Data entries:
---
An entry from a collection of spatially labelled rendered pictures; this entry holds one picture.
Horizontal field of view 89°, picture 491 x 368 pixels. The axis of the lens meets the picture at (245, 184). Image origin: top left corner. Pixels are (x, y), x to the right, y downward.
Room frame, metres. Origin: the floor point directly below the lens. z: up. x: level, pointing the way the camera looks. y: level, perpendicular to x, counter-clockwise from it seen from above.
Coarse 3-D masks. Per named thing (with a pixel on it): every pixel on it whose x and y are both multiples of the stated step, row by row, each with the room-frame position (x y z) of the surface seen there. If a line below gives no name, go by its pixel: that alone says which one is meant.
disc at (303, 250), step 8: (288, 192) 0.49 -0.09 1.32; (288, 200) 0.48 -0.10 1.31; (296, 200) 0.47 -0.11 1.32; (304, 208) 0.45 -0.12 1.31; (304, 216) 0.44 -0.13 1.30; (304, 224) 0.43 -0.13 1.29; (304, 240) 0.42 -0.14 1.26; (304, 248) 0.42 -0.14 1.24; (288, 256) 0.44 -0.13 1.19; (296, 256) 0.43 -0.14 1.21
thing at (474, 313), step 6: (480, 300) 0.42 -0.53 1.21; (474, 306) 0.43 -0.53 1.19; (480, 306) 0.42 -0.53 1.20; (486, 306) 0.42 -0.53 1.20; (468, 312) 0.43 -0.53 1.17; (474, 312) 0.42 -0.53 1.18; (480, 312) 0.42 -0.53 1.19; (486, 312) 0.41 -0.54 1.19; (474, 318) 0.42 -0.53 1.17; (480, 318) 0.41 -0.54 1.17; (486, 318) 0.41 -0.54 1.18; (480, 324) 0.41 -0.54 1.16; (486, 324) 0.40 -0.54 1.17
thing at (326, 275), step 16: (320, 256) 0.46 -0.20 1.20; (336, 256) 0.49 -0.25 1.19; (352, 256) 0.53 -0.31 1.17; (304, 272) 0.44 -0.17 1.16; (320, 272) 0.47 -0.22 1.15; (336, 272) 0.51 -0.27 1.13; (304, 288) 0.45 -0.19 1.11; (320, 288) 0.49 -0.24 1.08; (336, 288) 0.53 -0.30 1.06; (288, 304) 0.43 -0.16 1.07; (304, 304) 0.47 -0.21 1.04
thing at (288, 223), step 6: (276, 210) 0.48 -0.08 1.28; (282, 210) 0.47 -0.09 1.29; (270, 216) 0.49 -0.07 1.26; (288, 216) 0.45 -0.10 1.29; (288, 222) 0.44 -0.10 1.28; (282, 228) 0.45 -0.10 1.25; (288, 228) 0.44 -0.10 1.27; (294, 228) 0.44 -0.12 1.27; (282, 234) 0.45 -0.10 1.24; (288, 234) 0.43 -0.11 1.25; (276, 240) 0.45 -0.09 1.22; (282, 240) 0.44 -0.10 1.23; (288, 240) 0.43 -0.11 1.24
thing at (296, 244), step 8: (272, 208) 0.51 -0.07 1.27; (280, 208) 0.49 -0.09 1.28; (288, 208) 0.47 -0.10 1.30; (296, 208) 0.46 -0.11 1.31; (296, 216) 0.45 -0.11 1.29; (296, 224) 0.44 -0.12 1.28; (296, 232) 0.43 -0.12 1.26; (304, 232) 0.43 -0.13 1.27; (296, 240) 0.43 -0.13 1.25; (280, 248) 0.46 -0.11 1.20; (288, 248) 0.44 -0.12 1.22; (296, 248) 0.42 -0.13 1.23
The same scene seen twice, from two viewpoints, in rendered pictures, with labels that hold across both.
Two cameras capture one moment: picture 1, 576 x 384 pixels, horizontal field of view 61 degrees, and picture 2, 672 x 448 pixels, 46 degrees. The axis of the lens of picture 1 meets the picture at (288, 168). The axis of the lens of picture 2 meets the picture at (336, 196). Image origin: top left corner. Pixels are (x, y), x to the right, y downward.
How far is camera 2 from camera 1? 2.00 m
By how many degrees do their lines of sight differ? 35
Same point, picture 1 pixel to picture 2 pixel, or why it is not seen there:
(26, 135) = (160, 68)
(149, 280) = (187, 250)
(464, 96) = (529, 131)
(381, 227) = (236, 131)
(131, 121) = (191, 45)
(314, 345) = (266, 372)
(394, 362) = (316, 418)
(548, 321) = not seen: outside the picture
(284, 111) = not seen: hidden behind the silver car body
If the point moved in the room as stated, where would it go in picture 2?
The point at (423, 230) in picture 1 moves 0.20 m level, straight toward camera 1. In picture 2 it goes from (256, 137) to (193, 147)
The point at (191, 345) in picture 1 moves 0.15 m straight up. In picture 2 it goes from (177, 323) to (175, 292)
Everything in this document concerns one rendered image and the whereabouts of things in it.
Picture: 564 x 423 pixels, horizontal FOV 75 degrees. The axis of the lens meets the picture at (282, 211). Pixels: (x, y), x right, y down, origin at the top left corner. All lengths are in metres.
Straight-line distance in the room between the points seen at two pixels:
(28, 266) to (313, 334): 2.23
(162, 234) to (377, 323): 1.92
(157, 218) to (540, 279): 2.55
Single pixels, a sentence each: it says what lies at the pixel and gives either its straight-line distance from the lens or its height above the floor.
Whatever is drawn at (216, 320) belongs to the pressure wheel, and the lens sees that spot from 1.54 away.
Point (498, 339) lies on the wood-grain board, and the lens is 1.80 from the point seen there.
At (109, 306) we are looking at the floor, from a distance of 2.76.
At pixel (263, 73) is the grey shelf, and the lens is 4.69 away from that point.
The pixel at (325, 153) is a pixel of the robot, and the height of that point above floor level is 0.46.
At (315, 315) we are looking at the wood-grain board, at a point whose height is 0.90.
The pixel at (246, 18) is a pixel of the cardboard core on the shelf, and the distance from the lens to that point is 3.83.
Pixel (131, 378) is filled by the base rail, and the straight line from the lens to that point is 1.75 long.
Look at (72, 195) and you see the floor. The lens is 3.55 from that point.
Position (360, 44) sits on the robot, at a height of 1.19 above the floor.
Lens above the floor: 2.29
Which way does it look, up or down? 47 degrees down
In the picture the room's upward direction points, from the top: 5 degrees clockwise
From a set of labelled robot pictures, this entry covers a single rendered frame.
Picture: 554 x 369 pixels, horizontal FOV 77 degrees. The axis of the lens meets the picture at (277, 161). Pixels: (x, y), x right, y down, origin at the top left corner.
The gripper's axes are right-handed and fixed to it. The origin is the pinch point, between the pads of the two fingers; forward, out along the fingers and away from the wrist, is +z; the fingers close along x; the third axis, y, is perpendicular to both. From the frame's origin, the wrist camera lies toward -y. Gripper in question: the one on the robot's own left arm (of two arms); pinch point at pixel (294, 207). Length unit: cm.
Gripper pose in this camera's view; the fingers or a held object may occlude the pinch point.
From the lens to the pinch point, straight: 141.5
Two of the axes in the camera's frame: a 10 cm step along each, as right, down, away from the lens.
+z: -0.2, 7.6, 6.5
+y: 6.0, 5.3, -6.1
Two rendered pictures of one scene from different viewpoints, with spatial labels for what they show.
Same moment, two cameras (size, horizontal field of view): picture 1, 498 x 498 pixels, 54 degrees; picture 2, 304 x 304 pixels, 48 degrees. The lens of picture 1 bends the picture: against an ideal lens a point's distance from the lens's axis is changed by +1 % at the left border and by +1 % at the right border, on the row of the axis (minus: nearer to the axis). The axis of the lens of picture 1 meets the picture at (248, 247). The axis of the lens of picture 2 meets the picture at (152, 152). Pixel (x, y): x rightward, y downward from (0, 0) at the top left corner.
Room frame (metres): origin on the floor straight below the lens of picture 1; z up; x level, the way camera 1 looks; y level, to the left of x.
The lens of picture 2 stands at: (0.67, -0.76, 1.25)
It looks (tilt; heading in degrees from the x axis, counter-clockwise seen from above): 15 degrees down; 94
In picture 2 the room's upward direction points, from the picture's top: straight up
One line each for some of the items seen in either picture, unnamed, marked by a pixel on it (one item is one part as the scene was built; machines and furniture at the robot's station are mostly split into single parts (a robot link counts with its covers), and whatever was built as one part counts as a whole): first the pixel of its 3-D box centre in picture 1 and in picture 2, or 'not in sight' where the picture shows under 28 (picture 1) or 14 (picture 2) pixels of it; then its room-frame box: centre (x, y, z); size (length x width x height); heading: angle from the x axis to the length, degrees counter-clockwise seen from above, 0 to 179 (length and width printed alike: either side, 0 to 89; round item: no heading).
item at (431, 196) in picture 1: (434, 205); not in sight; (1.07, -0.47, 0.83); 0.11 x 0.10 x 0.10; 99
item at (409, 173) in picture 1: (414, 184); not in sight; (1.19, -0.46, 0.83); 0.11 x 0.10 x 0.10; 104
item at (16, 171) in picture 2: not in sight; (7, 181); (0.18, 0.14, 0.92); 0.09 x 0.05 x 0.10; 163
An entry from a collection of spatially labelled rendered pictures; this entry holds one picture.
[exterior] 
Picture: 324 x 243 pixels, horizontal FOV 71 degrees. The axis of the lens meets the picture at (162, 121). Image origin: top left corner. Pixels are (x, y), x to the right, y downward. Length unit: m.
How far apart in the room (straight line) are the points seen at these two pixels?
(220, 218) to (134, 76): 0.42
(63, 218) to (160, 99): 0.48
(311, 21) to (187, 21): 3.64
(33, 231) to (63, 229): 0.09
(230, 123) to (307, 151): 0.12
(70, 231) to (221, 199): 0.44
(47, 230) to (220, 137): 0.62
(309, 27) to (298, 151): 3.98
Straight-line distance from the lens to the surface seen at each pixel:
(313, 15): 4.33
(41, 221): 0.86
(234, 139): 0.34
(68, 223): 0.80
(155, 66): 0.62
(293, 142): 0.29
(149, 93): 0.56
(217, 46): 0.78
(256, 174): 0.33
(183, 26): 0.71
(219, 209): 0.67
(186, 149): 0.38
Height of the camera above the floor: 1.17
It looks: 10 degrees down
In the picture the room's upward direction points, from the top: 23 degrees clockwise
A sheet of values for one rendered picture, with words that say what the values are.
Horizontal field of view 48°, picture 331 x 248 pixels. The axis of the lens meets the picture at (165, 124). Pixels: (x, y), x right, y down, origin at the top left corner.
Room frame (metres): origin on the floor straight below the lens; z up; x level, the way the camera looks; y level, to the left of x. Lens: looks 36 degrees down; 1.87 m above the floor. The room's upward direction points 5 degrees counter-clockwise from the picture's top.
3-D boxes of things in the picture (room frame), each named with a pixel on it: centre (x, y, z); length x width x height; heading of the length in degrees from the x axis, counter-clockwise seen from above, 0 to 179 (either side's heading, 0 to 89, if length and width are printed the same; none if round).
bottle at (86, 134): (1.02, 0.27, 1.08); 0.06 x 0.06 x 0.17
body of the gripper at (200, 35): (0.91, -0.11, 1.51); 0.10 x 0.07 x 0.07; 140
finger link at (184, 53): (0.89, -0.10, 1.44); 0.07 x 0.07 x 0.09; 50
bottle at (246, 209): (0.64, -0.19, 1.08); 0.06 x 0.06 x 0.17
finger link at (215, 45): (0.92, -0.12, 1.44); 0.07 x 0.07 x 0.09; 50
---
*DIRECTIONS FOR THIS TASK*. Wherever the line holding "thing at (474, 313), step" falls in the entries above, copy exactly from it through the line holding "thing at (326, 275), step", inclusive, and add nothing.

*RESPONSE TO THIS TASK*.
thing at (474, 313), step 6: (480, 300) 0.42 -0.53 1.21; (474, 306) 0.43 -0.53 1.19; (480, 306) 0.42 -0.53 1.20; (486, 306) 0.42 -0.53 1.20; (468, 312) 0.43 -0.53 1.17; (474, 312) 0.42 -0.53 1.18; (480, 312) 0.42 -0.53 1.19; (486, 312) 0.41 -0.54 1.19; (474, 318) 0.42 -0.53 1.17; (480, 318) 0.41 -0.54 1.17; (486, 318) 0.41 -0.54 1.18; (480, 324) 0.41 -0.54 1.16; (486, 324) 0.40 -0.54 1.17
thing at (326, 275), step 16: (320, 256) 0.46 -0.20 1.20; (336, 256) 0.49 -0.25 1.19; (352, 256) 0.53 -0.31 1.17; (304, 272) 0.44 -0.17 1.16; (320, 272) 0.47 -0.22 1.15; (336, 272) 0.51 -0.27 1.13; (304, 288) 0.45 -0.19 1.11; (320, 288) 0.49 -0.24 1.08; (336, 288) 0.53 -0.30 1.06; (288, 304) 0.43 -0.16 1.07; (304, 304) 0.47 -0.21 1.04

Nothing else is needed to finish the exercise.